Article Text
Abstract
Twenty years after its initial introduction, Response Evaluation Criteria in Solid Tumors (RECIST) remains today a unique standardized tool allowing uniform objective evaluation of response in solid tumors in clinical trials across different treatment indications. Several attempts have been made to update or replace RECIST, but none have realized the general traction or uptake seen with RECIST. This communication provides an overview of some challenges faced by RECIST in the rapidly changing oncology landscape, including the incorporation of PET with 18F-fluorodeoxyglucose tracer as a tool for response assessment and the validation of criteria for use in trials involving immunotherapeutics. The latter has mainly been slow due to lack of data sharing. Work is ongoing to try to address this.We also aim to share our view as statistician representatives on the RECIST Working Group on what would be needed to validate new imaging endpoints for clinical trial use, with a specific focus on RECIST. Whether this could lead to an update of RECIST or replace RECIST altogether, depends on the changes being proposed. The ultimate goal remains to have a well defined, repeatable, confirmable and objective standard as provided by RECIST today.
- Biomarkers, Tumor
- Biostatistics
- Clinical Trials as Topic
This is an open access article distributed in accordance with the Creative Commons Attribution Non Commercial (CC BY-NC 4.0) license, which permits others to distribute, remix, adapt, build upon this work non-commercially, and license their derivative works on different terms, provided the original work is properly cited, appropriate credit is given, any changes made indicated, and the use is non-commercial.

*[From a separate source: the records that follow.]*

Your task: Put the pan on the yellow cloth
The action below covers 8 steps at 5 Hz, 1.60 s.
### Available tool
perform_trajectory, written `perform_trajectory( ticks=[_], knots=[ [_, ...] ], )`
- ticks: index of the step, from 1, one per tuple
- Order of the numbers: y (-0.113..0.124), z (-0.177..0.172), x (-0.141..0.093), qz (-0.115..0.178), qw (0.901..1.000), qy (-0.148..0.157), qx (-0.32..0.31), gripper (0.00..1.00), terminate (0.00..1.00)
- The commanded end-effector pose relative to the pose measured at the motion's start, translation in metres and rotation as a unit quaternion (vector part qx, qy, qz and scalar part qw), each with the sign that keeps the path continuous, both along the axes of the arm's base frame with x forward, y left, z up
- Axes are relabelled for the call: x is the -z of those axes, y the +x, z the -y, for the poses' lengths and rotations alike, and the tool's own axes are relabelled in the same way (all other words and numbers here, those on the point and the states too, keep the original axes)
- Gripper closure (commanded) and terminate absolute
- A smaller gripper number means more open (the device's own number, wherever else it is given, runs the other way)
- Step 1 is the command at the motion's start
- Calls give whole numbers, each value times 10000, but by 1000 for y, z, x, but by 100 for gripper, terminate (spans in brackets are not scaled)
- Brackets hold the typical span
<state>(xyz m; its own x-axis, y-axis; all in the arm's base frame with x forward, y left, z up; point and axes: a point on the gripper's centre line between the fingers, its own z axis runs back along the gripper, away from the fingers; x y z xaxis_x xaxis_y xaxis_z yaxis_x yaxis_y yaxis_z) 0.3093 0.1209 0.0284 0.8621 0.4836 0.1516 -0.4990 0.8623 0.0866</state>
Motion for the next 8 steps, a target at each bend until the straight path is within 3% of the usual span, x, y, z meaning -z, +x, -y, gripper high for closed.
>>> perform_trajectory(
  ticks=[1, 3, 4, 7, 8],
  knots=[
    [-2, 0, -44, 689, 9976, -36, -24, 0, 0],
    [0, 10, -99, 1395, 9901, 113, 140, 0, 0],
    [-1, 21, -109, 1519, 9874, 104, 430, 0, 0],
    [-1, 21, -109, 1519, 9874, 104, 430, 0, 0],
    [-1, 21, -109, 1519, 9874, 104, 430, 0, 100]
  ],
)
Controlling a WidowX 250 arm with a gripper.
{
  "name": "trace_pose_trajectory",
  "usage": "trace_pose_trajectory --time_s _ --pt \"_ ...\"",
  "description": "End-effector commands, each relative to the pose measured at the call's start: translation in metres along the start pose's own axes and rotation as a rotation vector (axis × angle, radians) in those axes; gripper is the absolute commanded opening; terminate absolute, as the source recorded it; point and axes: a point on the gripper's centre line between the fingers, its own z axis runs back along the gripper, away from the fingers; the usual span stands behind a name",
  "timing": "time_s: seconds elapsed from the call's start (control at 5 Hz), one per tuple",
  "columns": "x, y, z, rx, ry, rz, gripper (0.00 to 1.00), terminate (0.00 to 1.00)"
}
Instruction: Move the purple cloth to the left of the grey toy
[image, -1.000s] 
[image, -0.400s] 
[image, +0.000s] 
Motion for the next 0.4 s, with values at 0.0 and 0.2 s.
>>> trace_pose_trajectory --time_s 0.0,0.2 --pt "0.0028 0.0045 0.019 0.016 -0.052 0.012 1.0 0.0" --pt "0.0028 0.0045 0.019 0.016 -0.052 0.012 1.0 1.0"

See http://creativecommons.org/licenses/by-nc/4.0/.
Statistics from Altmetric.com
Introduction
Twenty years after its initial publication, Response Evaluation Criteria in Solid Tumors (RECIST) remains a unique standardized tool allowing uniform objective evaluation of response in solid tumors across different treatment indications.1 2 This is quite an achievement when considering on the one hand the heterogeneous behavior of solid tumors, and on the other hand, the oncology landscape being in constant development. The last few years have seen newly defined disease settings such as oligometastatic disease; treatment modalities with atypical response patterns, such as immunotherapeutics; new or improved imaging techniques, including new tracers for PET imaging, and new technologies attempting to identify early (lack of) response to treatment, such as ctDNA-based approaches. Many attempts have been made to update or replace RECIST, for instance, in disease-specific settings such as lymphoma,3 4 brain metastases,5 and prostate cancer.6 Still, none have realized the general traction or uptake seen with RECIST.
As statistician representatives on the RECIST Working Group, we are or have been involved in trying to address several questions regarding the role of RECIST in this rapidly changing field. The initial criteria were validated on a warehouse comprizing studies in which patients were treated with chemotherapy. When targeted agents became available, a major question was whether RECIST would be able to assess the response of solid tumors to these drugs with the same precision. Simply put, these drugs typically block the growth and spread of cancer by targeting specific molecules that regulate the growth and spread of cancer. As a result, their mode of action differs fundamentally from that of classical cytotoxic agents. An extensive analysis of a database pooling individual patient data from 50 clinical trials investigating targeted agents either alone or in combination with classical chemotherapy in different tumor types was performed. It did not show any relevant difference in the performance of RECIST 1.1 for these agents compared with chemotherapeutic medicines.7
Another major challenge the RECIST Working Group has faced in the last ten years has been the incorporation of Positron Emission Tomography (PET) with fluorodeoxyglucose (18F-FDG) tracer beyond its current role of complementing CT scanning to confirm disease progression. 18F-FDG-PET, in practice, has shown itself to be useful in assessing within-patient changes.8 9 It is also used to illustrate the activity, or lack thereof, of new pharmaceutical compounds. Due to a lack of generally accepted standard guidelines, results from different clinical trials have been difficult to compare and the role of PET-CT in a set of standard response criteria remains unclear. To try to integrate this tool into RECIST, we collected data from 18 trials with information on approximately 1000 patients. Of those, only 30% had a sufficient level of information to allow a detailed comparison of baseline and consecutive follow-up imaging data captured based on simultaneous CT and PET scans.10 The lack of harmonization of 18F-FDG-PET protocols, in terms of imaging parameters and endpoints, across the different studies is a major obstacle obtaining a sufficient level of evidence for 18F-FDG-PET to be incorporated in RECIST.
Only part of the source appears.